WORK TO BE COMPLETED
For the word "elements", find each line in the entries where it occurs and copy that line.

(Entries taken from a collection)
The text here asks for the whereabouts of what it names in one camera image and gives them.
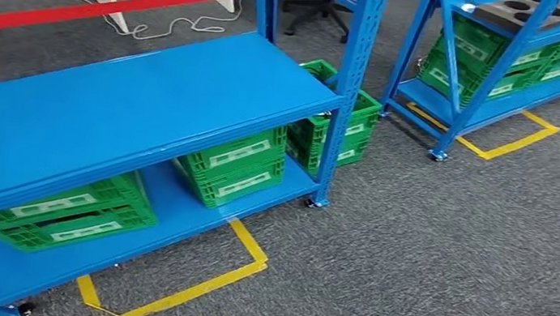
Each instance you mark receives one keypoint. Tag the blue metal shelf rack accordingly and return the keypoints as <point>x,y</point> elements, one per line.
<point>482,102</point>
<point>103,101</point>

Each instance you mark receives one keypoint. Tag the black office chair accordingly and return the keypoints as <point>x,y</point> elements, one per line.
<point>315,12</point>

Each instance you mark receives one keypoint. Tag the grey tray with round holes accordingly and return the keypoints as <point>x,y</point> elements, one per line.
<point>500,7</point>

FINISHED TASK
Each instance you mark receives one keypoint. Tag the blue metal shelf rack accordingly and return the keypoints as <point>x,y</point> elements, one per line.
Each instance you mark receives one keypoint. Tag the black office chair accordingly and return the keypoints as <point>x,y</point> elements, one per line.
Each instance you mark receives one keypoint. Tag the grey tray with round holes accordingly and return the keypoints as <point>x,y</point> elements, one per line.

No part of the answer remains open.